**Work to be completed**
Retype the data below exactly, skipping pictures.

─── Task inputs

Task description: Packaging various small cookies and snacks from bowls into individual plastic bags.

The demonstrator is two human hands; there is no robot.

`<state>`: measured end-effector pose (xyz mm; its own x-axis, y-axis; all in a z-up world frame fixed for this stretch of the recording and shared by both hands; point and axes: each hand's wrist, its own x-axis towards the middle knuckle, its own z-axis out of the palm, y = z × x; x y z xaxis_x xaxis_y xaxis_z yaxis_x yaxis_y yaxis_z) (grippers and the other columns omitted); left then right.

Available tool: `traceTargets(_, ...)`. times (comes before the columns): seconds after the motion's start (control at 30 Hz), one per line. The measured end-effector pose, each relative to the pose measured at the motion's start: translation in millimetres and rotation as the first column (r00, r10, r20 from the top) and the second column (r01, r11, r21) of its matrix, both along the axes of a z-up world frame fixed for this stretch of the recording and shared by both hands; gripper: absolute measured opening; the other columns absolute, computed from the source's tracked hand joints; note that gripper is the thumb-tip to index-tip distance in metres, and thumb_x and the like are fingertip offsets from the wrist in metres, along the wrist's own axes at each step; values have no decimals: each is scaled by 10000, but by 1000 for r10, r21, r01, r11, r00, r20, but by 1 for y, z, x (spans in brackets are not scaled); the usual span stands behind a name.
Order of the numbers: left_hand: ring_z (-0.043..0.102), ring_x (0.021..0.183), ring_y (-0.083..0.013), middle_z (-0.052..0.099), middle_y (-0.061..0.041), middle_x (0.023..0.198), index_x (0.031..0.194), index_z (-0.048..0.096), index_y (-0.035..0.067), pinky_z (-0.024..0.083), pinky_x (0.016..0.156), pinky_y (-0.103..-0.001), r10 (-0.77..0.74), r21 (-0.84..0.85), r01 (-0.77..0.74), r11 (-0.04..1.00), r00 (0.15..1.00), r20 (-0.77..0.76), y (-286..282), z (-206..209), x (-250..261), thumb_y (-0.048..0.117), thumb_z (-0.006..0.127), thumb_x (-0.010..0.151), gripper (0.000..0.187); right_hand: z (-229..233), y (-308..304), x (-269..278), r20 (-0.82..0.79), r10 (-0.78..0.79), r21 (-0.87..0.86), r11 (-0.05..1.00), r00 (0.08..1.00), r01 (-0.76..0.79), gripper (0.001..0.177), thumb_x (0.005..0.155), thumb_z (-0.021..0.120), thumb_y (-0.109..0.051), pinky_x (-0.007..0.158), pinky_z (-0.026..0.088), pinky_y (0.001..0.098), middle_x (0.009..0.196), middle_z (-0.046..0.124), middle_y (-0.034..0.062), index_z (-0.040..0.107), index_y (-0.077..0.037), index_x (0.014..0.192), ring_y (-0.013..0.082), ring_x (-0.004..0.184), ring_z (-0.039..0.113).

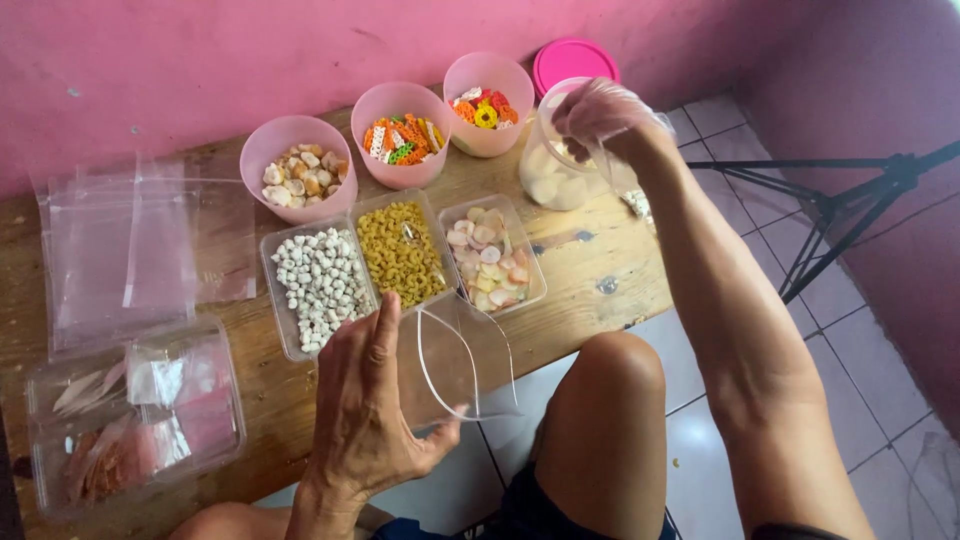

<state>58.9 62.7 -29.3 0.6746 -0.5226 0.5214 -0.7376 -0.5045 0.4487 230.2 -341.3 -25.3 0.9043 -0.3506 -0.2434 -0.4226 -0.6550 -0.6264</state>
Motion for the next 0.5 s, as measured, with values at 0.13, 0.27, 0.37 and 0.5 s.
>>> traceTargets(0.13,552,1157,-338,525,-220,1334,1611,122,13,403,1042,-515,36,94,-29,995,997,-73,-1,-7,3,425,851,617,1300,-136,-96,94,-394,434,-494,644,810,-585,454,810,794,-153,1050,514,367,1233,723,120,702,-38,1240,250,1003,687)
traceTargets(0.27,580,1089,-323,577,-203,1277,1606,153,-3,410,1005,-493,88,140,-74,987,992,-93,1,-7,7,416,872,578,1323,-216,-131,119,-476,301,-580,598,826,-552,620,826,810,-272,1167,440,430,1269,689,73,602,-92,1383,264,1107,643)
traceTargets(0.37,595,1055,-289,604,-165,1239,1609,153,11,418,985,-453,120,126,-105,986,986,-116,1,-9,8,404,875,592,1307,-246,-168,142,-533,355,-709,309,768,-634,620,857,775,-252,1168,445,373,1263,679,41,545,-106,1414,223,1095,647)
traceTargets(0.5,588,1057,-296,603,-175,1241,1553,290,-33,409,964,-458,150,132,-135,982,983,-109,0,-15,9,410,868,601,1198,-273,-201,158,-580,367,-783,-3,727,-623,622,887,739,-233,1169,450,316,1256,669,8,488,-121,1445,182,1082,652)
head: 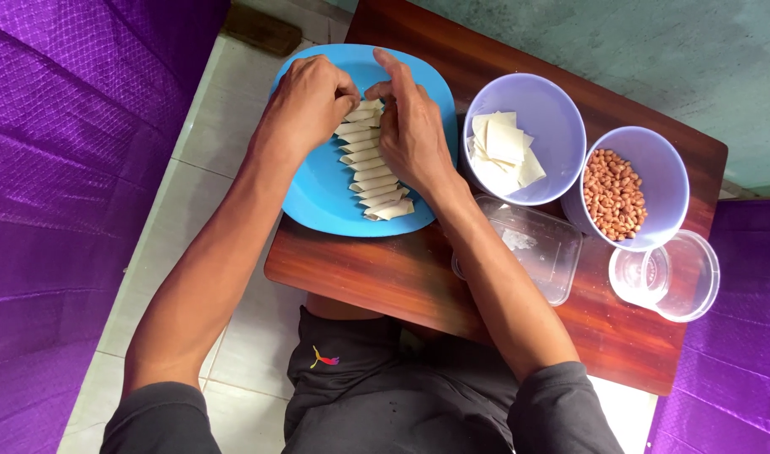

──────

**Output of the task**
Task description: Packaging various small cookies and snacks from bowls into individual plastic bags.

The demonstrator is two human hands; there is no robot.

`<state>`: measured end-effector pose (xyz mm; its own x-axis, y-axis; all in a z-up world frame fixed for this stretch of the recording and shared by both hands; point and axes: each hand's wrist, its own x-axis towards the middle knuckle, its own z-axis out of the palm, y = z × x; x y z xaxis_x xaxis_y xaxis_z yaxis_x yaxis_y yaxis_z) (grippers and the other columns omitted); left then right.

Available tool: `traceTargets(_, ...)`. times (comes before the columns): seconds after the motion's start (control at 30 Hz), one per line. The measured end-effector pose, each relative to the pose measured at the motion's start: translation in millimetres and rotation as the first column (r00, r10, r20 from the top) and the second column (r01, r11, r21) of its matrix, both along the axes of a z-up world frame fixed for this stretch of the recording and shared by both hands; gripper: absolute measured opening; the other columns absolute, computed from the source's tracked hand joints; note that gripper is the thumb-tip to index-tip distance in metres, and thumb_x and the like are fingertip offsets from the wrist in metres, along the wrist's own axes at each step; values have no decimals: each is scaled by 10000, but by 1000 for r10, r21, r01, r11, r00, r20, but by 1 for y, z, x (spans in brackets are not scaled); the usual span stands behind a name.
Order of the numbers: left_hand: ring_z (-0.043..0.102), ring_x (0.021..0.183), ring_y (-0.083..0.013), middle_z (-0.052..0.099), middle_y (-0.061..0.041), middle_x (0.023..0.198), index_x (0.031..0.194), index_z (-0.048..0.096), index_y (-0.035..0.067), pinky_z (-0.024..0.083), pinky_x (0.016..0.156), pinky_y (-0.103..-0.001), r10 (-0.77..0.74), r21 (-0.84..0.85), r01 (-0.77..0.74), r11 (-0.04..1.00), r00 (0.15..1.00), r20 (-0.77..0.76), y (-286..282), z (-206..209), x (-250..261), thumb_y (-0.048..0.117), thumb_z (-0.006..0.127), thumb_x (-0.010..0.151), gripper (0.000..0.187); right_hand: z (-229..233), y (-308..304), x (-269..278), r20 (-0.82..0.79), r10 (-0.78..0.79), r21 (-0.87..0.86), r11 (-0.05..1.00), r00 (0.08..1.00), r01 (-0.76..0.79), gripper (0.001..0.177), thumb_x (0.005..0.155), thumb_z (-0.021..0.120), thumb_y (-0.109..0.051), pinky_x (-0.007..0.158), pinky_z (-0.026..0.088), pinky_y (0.001..0.098), middle_x (0.009..0.196), middle_z (-0.046..0.124), middle_y (-0.034..0.062), index_z (-0.040..0.107), index_y (-0.077..0.037), index_x (0.014..0.192), ring_y (-0.013..0.082), ring_x (-0.004..0.184), ring_z (-0.039..0.113).


<state>58.9 62.7 -29.3 0.6746 -0.5226 0.5214 -0.7376 -0.5045 0.4487 230.2 -341.3 -25.3 0.9043 -0.3506 -0.2434 -0.4226 -0.6550 -0.6264</state>
Motion for the next 0.5 s, as measured, with values at 0.13, 0.27, 0.37 and 0.5 s.
>>> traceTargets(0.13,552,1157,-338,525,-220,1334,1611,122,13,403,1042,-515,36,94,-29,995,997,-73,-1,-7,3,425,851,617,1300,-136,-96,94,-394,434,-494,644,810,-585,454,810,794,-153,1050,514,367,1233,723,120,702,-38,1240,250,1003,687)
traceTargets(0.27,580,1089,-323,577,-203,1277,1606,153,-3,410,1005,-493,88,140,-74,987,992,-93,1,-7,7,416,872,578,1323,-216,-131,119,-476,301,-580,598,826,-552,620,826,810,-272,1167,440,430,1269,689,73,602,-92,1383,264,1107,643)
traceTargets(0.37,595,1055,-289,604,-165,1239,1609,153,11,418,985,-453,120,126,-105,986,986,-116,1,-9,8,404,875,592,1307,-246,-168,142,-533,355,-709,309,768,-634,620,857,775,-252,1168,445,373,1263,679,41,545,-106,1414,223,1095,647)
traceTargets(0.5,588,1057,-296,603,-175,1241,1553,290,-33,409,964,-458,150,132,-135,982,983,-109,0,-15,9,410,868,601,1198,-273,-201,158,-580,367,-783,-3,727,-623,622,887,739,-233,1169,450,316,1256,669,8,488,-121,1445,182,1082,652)
head: 

No more output will be given.